Size and Model Limitations for Image Inputs for ChatGPT


It’s always good to know the model limitations. Could be a time saver. For example, I didn’t know 20mb was the size limit.


What limitations should users be aware of when using ChatGPT with Image Inputs?

If you're using ChatGPT's new image input feature, it's important to be aware of these limitations:

Medical: The model is not suitable for interpreting specialized medical images like CT scans and shouldn't be used for medical advice.

Non-English: The model does not perform as well handling images with text of non-Latin alphabets, such as Japanese or Korean.

Big text: Enlarge text within the image to improve readability, but avoid cropping important details.

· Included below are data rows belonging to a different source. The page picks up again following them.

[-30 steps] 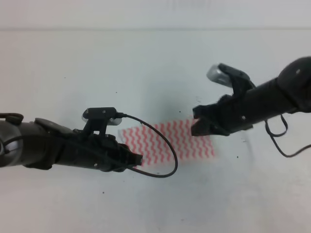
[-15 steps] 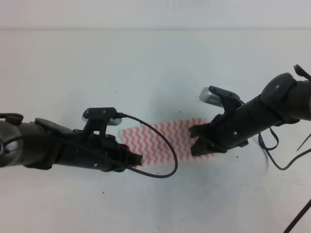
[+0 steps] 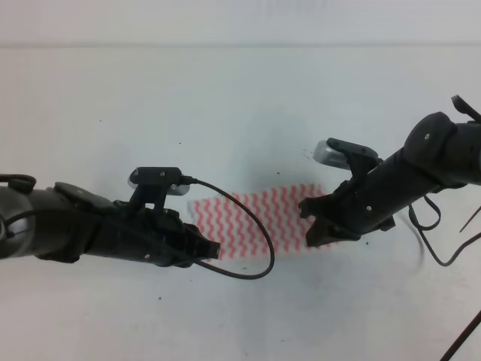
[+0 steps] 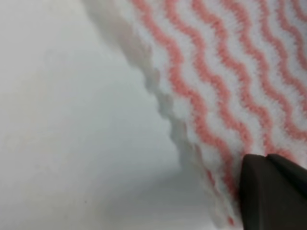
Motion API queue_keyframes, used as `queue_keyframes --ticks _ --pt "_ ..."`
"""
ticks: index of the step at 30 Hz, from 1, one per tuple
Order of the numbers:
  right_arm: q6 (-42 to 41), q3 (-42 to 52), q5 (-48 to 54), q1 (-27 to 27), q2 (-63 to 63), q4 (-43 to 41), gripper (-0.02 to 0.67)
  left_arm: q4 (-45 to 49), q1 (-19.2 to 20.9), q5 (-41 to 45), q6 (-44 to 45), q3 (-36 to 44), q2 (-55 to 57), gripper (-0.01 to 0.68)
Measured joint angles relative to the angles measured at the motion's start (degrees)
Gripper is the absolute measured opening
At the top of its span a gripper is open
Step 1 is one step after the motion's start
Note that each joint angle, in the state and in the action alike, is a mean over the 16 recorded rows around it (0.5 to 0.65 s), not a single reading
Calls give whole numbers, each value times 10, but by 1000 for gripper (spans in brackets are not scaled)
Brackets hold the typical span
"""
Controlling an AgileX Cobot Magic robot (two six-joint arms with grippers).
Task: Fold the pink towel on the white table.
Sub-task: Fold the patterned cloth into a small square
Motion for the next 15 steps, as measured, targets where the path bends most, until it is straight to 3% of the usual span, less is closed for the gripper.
queue_keyframes --ticks 15 --pt "9 -78 48 0 -2 -6 -18 -6 0 11 1 -29 -29 -5"
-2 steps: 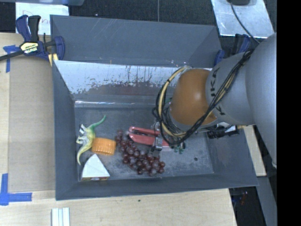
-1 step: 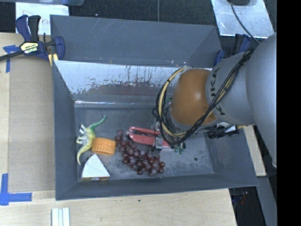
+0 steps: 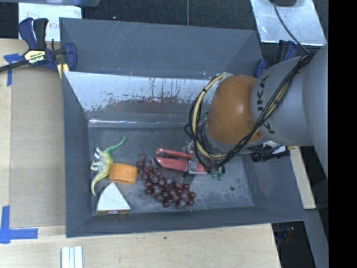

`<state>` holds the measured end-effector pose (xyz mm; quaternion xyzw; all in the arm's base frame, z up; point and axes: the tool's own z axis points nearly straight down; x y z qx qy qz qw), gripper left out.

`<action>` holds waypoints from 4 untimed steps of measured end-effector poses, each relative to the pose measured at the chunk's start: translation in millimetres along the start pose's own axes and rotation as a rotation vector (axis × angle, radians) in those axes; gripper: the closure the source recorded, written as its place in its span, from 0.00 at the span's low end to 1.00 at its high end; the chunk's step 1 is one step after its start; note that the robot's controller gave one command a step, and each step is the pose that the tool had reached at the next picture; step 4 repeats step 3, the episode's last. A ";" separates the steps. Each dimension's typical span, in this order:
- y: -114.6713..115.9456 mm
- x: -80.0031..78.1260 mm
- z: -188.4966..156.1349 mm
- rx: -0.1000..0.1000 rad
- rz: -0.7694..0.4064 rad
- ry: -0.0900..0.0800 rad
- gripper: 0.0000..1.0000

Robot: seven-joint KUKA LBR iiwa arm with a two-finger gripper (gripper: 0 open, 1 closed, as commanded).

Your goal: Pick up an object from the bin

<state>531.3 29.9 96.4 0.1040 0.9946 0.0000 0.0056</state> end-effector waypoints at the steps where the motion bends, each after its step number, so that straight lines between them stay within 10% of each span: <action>1: 0.3 -2.8 -27.9 -0.003 -0.001 -0.009 1.00; 4: -0.4 -2.2 -36.3 -0.002 -0.004 -0.008 1.00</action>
Offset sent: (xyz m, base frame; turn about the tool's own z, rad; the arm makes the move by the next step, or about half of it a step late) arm 0.0023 -0.0003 0.0312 -0.0011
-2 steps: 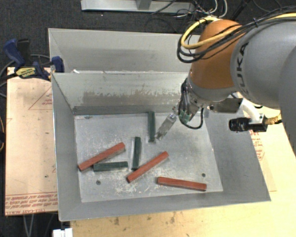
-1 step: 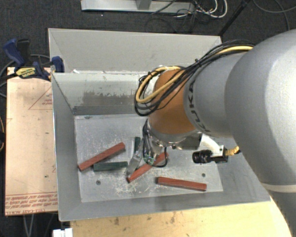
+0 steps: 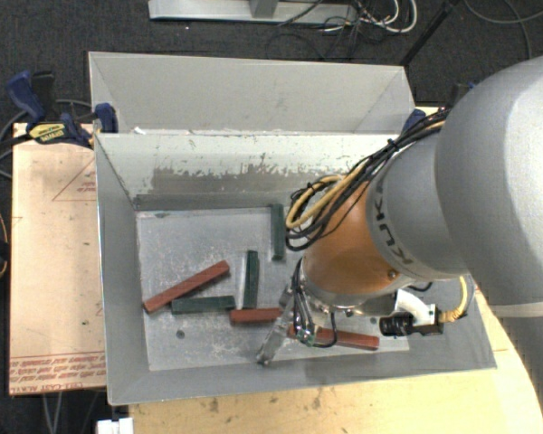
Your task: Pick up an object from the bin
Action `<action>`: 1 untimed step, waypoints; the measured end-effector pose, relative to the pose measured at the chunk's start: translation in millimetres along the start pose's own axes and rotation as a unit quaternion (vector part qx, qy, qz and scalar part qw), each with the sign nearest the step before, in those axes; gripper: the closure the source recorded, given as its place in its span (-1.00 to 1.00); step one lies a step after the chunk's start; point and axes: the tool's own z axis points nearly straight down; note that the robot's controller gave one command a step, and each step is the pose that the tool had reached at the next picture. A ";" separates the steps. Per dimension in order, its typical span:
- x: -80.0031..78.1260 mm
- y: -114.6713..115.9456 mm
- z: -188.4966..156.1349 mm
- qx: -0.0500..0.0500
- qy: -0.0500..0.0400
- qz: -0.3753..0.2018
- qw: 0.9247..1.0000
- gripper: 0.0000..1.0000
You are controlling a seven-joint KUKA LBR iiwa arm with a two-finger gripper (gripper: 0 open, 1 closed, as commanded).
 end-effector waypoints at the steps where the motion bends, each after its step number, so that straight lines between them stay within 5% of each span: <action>1: -1.5 4.7 -3.6 -0.004 -0.004 -0.001 1.000 1.00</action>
Offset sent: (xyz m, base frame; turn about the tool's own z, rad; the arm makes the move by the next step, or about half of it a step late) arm 0.0000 0.0000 0.0000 0.0000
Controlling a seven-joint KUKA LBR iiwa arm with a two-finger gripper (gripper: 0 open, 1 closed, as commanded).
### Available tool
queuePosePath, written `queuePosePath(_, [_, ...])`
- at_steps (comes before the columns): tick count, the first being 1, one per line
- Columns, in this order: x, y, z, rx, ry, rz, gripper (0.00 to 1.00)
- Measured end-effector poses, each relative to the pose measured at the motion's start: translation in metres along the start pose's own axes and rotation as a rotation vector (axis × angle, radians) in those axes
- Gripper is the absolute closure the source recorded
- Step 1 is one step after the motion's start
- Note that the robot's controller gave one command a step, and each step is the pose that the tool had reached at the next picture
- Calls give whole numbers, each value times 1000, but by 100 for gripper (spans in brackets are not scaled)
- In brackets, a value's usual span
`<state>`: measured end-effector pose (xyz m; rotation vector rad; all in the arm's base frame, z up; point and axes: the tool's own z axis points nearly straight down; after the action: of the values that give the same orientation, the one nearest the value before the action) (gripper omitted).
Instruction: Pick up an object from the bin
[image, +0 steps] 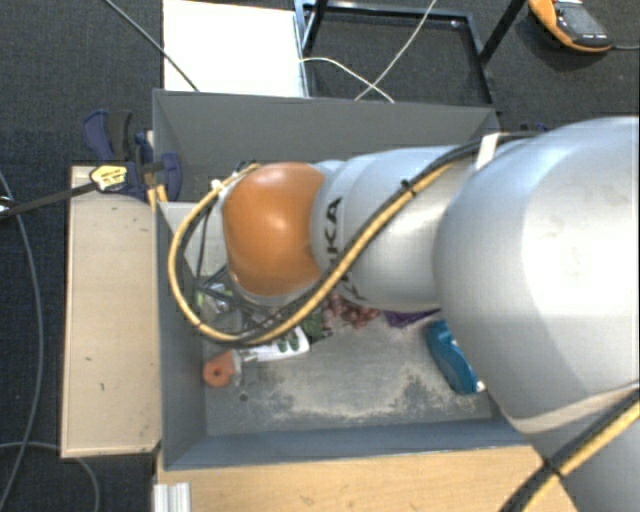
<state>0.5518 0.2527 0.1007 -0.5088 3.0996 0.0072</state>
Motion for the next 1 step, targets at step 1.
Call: queuePosePath(1, [27, 8, 30, 5, -6, -301, 0])
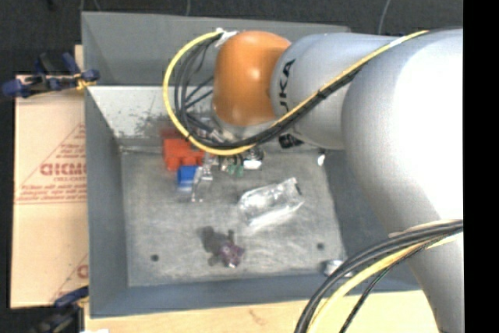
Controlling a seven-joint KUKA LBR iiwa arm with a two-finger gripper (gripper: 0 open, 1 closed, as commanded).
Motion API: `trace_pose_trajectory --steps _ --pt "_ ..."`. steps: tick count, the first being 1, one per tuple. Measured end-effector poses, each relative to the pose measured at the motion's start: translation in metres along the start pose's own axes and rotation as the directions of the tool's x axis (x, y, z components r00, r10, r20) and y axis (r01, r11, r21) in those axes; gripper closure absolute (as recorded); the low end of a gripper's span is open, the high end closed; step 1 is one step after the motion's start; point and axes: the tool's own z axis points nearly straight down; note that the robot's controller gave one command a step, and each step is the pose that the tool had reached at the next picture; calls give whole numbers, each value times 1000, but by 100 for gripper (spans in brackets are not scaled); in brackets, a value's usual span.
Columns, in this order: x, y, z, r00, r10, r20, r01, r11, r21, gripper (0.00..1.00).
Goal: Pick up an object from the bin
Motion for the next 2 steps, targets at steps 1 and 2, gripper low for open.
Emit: trace_pose_trajectory --steps 1,2 --pt "-7 0 3 999 50 8 -49 999 -2 0" --pt "-8 -1 5 989 144 11 -144 990 -1 0"
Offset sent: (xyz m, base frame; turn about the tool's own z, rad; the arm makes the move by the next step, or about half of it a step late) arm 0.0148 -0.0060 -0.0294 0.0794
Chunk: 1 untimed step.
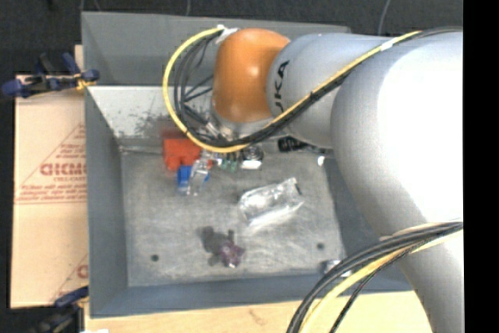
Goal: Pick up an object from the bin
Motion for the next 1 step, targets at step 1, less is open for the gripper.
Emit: trace_pose_trajectory --steps 1 --pt "0 0 0 993 117 -1 -117 993 1 0"
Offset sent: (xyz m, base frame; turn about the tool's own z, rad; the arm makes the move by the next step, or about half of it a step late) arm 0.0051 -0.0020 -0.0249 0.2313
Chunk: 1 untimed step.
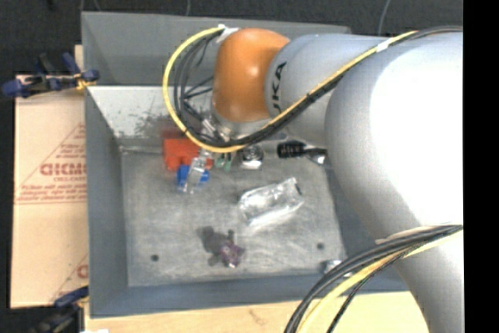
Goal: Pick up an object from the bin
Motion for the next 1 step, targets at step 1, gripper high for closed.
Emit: trace_pose_trajectory --steps 1 --pt "-1 0 0 999 33 0 -33 999 1 0"
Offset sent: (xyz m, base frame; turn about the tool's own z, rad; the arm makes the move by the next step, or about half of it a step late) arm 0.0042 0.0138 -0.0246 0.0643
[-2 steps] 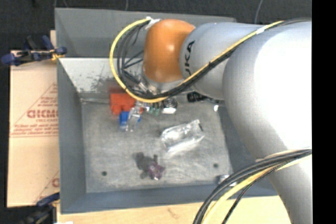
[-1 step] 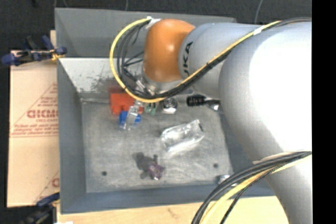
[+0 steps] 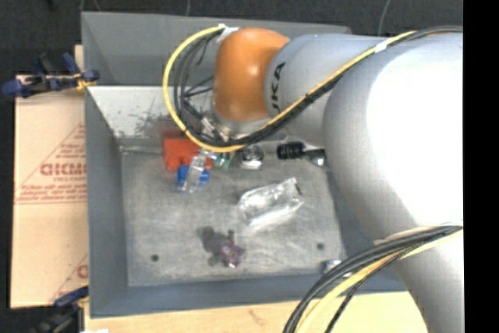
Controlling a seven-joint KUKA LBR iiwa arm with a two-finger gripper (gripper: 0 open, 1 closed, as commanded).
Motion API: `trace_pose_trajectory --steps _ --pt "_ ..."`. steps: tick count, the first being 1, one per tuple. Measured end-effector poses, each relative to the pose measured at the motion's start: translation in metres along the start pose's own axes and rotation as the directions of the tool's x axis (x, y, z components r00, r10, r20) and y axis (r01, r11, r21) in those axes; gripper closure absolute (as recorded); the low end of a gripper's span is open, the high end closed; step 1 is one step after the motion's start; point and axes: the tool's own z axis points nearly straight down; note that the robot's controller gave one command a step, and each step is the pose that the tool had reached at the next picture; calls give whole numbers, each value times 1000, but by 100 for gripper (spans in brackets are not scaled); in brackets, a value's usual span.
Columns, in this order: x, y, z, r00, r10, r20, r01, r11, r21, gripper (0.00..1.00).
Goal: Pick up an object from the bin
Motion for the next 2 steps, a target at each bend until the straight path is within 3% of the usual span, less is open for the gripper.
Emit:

Rotation: The model may misinterpret rotated / upside-down text or images.

Visual elements: The model may struggle to understand graphs or text where colors or styles like solid, dashed, or dotted lines vary.

Spatial: The model struggles with tasks requiring precise spatial localization, such as identifying chess positions.

Accuracy: The model may generate incorrect descriptions or captions in certain scenarios.

Shape: The model struggles with panoramic and fisheye images.

Metadata and resizing: The model doesn't process original file names or metadata, and images are resized before analysis, affecting their original dimensions.

Counting: May give approximate counts for objects in images.


The day after I posted this, ChatGPT-4o came out.